_GIVEN MATERIAL:_
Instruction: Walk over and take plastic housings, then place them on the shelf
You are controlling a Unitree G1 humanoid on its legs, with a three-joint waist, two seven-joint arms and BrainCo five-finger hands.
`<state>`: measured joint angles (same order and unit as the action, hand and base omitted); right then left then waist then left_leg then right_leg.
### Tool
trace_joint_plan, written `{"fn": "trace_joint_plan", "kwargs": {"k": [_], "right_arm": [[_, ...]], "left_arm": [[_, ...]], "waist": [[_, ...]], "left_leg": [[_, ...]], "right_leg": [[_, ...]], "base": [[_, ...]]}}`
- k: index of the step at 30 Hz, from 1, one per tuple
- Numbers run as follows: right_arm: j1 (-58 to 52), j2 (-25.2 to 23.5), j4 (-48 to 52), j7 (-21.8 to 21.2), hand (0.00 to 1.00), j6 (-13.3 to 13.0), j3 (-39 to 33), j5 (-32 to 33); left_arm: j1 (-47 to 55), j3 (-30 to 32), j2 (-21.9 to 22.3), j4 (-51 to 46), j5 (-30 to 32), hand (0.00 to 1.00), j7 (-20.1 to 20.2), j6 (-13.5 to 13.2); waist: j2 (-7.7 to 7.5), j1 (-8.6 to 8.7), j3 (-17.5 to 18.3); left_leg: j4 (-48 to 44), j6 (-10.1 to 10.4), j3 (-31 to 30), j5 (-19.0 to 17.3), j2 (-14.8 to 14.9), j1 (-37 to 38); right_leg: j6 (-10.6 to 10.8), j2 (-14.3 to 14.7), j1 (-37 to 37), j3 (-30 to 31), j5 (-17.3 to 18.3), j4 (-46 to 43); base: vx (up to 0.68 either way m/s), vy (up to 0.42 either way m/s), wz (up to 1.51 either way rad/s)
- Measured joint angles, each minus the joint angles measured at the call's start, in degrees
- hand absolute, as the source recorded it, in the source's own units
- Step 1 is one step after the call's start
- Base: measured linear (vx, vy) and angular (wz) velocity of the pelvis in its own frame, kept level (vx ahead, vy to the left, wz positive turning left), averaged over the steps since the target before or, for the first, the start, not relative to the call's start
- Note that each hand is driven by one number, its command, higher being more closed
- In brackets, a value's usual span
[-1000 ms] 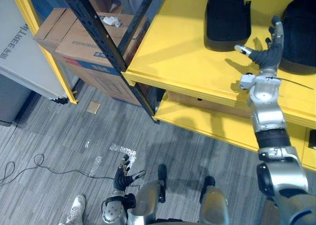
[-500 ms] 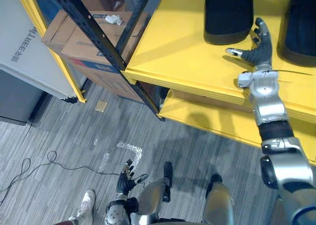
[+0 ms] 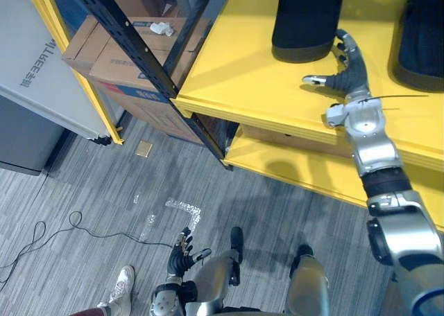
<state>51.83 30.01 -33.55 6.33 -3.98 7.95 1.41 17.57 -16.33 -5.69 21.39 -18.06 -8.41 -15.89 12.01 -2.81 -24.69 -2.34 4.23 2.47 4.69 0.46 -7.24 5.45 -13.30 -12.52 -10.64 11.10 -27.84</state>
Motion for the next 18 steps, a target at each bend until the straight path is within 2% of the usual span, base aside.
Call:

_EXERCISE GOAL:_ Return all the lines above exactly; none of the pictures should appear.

_RESULT:_
Instruction: Walk over and take plastic housings, then place them on the shelf
You are controlling a Unitree G1 humanoid on its legs, with a three-joint waist, two seven-joint arms and BrainCo five-finger hands.
`<state>`: measured joint angles (same order and unit as the action, hand and base omitted); right then left then waist then left_leg then right_leg.
### Tool
trace_joint_plan, written `{"fn": "trace_joint_plan", "kwargs": {"k": [_], "right_arm": [[_, ...]], "left_arm": [[_, ...]], "waist": [[_, ...]], "left_leg": [[_, ...]], "right_leg": [[_, ...]], "base": [[_, ...]]}}`
- k: index of the step at 30 Hz, from 1, one per tuple
- Numbers run as follows: right_arm: j1 (-58 to 52), j2 (-25.2 to 23.5), j4 (-48 to 52), j7 (-21.8 to 21.2), hand (0.00 to 1.00), j6 (-13.3 to 13.0), j3 (-39 to 33), j5 (-32 to 33); left_arm: j1 (-47 to 55), j3 (-30 to 32), j2 (-21.9 to 22.3), j4 (-51 to 46), j5 (-30 to 32), hand (0.00 to 1.00), j7 (-20.1 to 20.2), j6 (-13.5 to 13.2); waist: j2 (-7.7 to 7.5), j1 (-8.6 to 8.7), j3 (-17.5 to 18.3); left_leg: j4 (-48 to 44), j6 (-10.1 to 10.4), j3 (-31 to 30), j5 (-19.0 to 17.3), j2 (-14.8 to 14.9), j1 (-37 to 38); right_leg: j6 (-10.6 to 10.8), j2 (-14.3 to 14.7), j1 (-37 to 37), j3 (-30 to 31), j5 (-17.3 to 18.3), j4 (-46 to 43); base: vx (up to 0.68 either way m/s), vy (up to 0.42 either way m/s), wz (up to 1.51 either way rad/s)
- Measured joint angles, each minus the joint angles measured at the call's start, in degrees
- hand absolute, as the source recorded it, in the source's own units
- Step 1 is one step after the call's start
- Base: measured linear (vx, vy) and angular (wz) velocity of the pelvis in its own frame, kept level (vx ahead, vy to the left, wz positive turning left), averaged over the steps since the target before or, for the first, the start, not relative to the call's start
- Note that each hand is driven by one number, its command, higher being more closed
- In brackets, a value's usual span
[-1000 ms] 
[-500 ms] 
[+0 ms] 
<state>51.83 30.01 -33.55 6.33 -3.98 7.95 1.41 17.57 -16.33 -5.69 21.39 -18.06 -8.41 -15.89 12.01 -2.81 -24.69 -2.34 4.23 2.47 4.69 0.46 -7.24 5.45 -13.30 -12.52 -10.64 11.10 -27.84</state>
Motion for the next 18 steps, a target at each bend until the straight path is within 2% of the usual span, base aside.
Call:

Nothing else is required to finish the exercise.